And the funniest thing is that Dean’s spokesman Jay Carson claims Howard Dean is running a “positive campaign!” He also accuses Dean’s rivals are the ones who are attacking “out of desperation.” Carson said, “The politics of attack … is exactly the kind of politics that turns off voters and suppresses turnout… It’s bad for the party.”
I guess Howard Dean has forgotten his own television ads that criticized his Democratic rivals as “Washington politicians” who voted to support using force against Iraq and for failing the country on such issues as prescription drug benefits.
Lloyd Grove, of the New York Daily News also reported back in October that Howard Dean hired Ace Smith, Gray Davis’s former muckraker to “to gather dirt on political rivals.”
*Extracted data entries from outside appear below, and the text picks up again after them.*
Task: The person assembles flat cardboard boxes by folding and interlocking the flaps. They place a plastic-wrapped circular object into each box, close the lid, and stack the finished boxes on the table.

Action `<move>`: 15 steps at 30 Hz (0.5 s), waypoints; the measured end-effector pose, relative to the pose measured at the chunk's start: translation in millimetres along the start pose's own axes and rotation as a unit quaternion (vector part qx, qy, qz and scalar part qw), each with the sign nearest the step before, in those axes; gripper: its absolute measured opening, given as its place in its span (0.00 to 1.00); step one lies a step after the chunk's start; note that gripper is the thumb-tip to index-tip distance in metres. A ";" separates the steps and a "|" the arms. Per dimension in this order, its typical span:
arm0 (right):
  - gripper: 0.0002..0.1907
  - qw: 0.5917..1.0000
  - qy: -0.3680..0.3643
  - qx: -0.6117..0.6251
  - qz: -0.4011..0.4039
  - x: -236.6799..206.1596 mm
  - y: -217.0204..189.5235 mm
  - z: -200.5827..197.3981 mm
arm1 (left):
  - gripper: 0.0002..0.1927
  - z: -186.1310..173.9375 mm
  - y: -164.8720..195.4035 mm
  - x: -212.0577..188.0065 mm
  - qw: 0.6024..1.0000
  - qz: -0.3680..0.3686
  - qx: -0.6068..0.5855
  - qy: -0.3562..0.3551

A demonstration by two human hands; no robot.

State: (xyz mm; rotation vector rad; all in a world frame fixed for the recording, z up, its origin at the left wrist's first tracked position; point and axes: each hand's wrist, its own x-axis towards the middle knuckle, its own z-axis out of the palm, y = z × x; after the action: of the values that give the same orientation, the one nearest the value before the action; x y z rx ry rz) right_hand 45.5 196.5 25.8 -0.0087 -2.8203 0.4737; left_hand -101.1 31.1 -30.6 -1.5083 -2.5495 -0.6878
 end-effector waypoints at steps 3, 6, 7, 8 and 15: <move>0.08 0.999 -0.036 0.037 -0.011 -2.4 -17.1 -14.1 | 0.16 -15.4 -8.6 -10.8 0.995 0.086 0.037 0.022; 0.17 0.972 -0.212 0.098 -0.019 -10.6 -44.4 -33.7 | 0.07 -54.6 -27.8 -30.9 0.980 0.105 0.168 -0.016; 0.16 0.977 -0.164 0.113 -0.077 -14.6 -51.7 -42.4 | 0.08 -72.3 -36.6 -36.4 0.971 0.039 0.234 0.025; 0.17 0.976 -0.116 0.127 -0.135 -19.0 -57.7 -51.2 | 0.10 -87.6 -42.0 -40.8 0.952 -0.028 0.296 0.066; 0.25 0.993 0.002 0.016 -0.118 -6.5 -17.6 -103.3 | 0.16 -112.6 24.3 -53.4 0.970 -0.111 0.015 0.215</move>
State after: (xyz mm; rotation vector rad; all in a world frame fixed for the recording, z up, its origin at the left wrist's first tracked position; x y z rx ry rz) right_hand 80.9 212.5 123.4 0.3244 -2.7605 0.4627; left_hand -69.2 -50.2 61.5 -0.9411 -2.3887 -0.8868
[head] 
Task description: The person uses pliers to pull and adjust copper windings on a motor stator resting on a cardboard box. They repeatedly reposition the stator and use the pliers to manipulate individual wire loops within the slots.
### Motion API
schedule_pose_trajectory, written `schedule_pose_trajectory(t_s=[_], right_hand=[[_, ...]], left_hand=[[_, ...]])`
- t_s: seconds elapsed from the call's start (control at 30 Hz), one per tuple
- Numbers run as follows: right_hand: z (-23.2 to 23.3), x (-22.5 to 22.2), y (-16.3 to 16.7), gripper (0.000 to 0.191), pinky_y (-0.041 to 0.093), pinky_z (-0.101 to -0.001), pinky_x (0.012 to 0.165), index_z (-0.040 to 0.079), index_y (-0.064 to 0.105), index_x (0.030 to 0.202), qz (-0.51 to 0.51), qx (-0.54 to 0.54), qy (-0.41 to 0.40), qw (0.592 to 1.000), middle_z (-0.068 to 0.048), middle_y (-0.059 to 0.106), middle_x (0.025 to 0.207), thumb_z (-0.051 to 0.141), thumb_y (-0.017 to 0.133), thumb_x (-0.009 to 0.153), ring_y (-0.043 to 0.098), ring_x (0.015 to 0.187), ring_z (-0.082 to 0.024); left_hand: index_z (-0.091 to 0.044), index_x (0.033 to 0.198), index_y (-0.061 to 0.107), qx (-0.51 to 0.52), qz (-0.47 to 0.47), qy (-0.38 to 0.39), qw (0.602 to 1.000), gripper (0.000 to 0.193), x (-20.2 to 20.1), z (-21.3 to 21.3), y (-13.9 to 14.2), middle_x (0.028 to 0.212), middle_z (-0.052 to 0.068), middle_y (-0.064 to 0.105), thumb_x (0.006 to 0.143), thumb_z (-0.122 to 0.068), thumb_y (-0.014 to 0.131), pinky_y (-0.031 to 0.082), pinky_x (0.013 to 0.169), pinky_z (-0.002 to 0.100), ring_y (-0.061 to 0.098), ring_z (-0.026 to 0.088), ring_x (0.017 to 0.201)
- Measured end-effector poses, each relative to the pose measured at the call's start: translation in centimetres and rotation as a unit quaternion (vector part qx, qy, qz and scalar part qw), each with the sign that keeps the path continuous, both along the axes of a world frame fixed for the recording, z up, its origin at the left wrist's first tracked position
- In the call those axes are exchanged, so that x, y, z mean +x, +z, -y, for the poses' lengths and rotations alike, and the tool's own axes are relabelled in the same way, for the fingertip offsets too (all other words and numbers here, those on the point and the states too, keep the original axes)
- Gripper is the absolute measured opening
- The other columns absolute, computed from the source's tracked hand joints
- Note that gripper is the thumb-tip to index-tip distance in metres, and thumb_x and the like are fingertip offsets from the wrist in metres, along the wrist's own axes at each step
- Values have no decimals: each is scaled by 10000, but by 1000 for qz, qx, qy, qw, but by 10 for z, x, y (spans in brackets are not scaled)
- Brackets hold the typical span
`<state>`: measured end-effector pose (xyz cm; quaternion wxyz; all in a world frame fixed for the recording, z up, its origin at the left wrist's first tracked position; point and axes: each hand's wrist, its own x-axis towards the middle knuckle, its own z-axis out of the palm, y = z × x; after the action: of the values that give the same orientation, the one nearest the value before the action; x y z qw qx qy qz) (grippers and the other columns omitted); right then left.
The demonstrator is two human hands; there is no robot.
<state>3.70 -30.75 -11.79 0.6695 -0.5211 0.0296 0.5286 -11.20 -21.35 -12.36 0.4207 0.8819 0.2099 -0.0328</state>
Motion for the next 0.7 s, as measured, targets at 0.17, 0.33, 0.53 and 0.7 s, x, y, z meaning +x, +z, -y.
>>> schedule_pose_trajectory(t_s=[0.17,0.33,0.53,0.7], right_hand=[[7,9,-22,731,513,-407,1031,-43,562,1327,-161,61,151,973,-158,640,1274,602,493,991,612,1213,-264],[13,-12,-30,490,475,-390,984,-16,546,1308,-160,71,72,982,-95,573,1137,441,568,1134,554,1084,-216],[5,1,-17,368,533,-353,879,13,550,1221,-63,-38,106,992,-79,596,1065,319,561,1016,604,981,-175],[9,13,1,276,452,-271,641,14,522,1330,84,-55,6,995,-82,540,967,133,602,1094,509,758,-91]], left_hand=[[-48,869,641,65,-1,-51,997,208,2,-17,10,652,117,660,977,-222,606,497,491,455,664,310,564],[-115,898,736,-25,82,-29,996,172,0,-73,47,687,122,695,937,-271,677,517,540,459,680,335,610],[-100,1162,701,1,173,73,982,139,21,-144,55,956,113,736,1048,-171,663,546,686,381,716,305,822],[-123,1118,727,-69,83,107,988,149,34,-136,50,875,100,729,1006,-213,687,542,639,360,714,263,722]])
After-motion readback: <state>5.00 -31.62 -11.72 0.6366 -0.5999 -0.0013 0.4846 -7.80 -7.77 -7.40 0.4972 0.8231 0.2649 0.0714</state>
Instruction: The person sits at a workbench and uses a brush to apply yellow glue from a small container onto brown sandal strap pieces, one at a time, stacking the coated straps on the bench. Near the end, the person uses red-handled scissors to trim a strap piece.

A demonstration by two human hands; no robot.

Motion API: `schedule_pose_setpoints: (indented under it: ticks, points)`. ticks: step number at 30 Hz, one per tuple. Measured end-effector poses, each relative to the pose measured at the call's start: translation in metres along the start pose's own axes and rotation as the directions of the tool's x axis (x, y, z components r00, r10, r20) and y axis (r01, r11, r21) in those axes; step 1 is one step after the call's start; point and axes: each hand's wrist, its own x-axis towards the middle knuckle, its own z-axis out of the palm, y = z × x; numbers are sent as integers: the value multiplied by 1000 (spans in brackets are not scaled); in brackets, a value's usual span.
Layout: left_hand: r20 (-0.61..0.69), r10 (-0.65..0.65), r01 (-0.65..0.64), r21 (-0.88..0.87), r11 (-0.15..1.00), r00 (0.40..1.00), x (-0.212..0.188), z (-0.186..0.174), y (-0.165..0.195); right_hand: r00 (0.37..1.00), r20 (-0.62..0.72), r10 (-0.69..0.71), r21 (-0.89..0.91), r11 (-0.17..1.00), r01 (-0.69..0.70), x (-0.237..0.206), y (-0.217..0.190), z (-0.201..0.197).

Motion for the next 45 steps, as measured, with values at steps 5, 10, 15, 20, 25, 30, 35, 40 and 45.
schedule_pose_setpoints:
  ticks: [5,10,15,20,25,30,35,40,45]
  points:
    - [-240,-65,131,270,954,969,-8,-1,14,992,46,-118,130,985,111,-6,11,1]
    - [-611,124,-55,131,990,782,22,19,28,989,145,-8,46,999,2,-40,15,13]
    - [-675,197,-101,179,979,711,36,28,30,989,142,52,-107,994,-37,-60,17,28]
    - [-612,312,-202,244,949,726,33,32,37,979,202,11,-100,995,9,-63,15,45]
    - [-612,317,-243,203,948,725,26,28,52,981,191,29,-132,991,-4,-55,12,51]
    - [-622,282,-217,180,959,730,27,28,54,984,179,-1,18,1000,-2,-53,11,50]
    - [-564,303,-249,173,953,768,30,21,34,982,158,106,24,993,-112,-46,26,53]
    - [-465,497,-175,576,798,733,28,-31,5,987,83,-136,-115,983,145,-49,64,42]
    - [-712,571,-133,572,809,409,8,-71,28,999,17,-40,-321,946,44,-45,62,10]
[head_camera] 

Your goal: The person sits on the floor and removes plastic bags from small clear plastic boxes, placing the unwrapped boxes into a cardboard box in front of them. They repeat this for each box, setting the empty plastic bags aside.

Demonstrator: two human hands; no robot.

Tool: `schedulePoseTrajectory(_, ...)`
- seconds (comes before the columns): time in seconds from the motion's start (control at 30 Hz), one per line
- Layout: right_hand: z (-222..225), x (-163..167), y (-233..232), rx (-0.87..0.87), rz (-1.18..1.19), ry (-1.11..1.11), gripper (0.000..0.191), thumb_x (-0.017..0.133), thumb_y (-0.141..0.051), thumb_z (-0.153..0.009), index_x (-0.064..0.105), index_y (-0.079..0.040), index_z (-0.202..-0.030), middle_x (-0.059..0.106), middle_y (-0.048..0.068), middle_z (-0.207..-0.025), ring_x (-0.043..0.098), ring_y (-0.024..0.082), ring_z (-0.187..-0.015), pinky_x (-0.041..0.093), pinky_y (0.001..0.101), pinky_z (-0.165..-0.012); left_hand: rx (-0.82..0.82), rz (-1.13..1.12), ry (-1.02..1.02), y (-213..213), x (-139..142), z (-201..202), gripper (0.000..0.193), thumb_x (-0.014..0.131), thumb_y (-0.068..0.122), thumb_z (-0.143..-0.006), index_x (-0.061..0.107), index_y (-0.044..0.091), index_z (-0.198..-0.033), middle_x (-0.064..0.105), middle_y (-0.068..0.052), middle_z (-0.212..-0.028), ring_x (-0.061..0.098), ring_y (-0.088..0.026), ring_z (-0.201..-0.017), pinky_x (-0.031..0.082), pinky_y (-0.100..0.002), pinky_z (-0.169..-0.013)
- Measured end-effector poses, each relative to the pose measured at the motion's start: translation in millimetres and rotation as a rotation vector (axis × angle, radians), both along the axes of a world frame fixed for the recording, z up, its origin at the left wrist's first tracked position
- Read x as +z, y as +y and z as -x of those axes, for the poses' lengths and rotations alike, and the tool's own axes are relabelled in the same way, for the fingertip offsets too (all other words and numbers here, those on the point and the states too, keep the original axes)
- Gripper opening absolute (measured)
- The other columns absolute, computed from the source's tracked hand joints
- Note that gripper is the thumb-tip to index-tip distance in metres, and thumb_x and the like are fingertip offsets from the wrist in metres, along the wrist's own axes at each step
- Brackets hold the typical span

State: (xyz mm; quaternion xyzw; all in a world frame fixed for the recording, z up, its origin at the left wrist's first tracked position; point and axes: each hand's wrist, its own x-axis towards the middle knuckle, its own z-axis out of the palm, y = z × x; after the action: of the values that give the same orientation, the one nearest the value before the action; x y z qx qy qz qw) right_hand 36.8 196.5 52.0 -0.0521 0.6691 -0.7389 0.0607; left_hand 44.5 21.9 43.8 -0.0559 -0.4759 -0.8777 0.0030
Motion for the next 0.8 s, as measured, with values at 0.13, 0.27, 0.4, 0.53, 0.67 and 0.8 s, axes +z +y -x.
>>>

So that’s good for the party?
Truth be told, Howard Dean is a whiner. He’s fumbled on his attempts to gain yardage on foreign policy. After his comments on Hussein and bin Laden backfired, Dean is really feeling the heat and is now working on damage control. Making the smallest of concessions he can without completely disavowing his previous words, he’s now trying to divert criticism away from himself by going back to doing what he does best - reading the news and locating something to blame on Bush.
Howard Dean has recently accused George W. Bush of placing “ideology over facts” which has resulted in “the most dangerous administration” of his lifetime.
It’s “Classic Howard Dean” again. The same one we’ve been laughing at for months.
How can Howard Dean accuse George W. Bush of placing “ideology over facts” when Dean is the one who
…wants to repeal all of Bush’s tax cuts - the same tax cuts that turned around a failing economy?
…opposes the bipartisan “No Child Left Behind Act”?
…opposes the war in Iraq, despite the fact that Saddam Hussein was in violation of multiple U.N. Resolutions?
…thinks as governor he could have secret meeting with his energy task force, but Dick Cheney, as Vice-President couldn’t?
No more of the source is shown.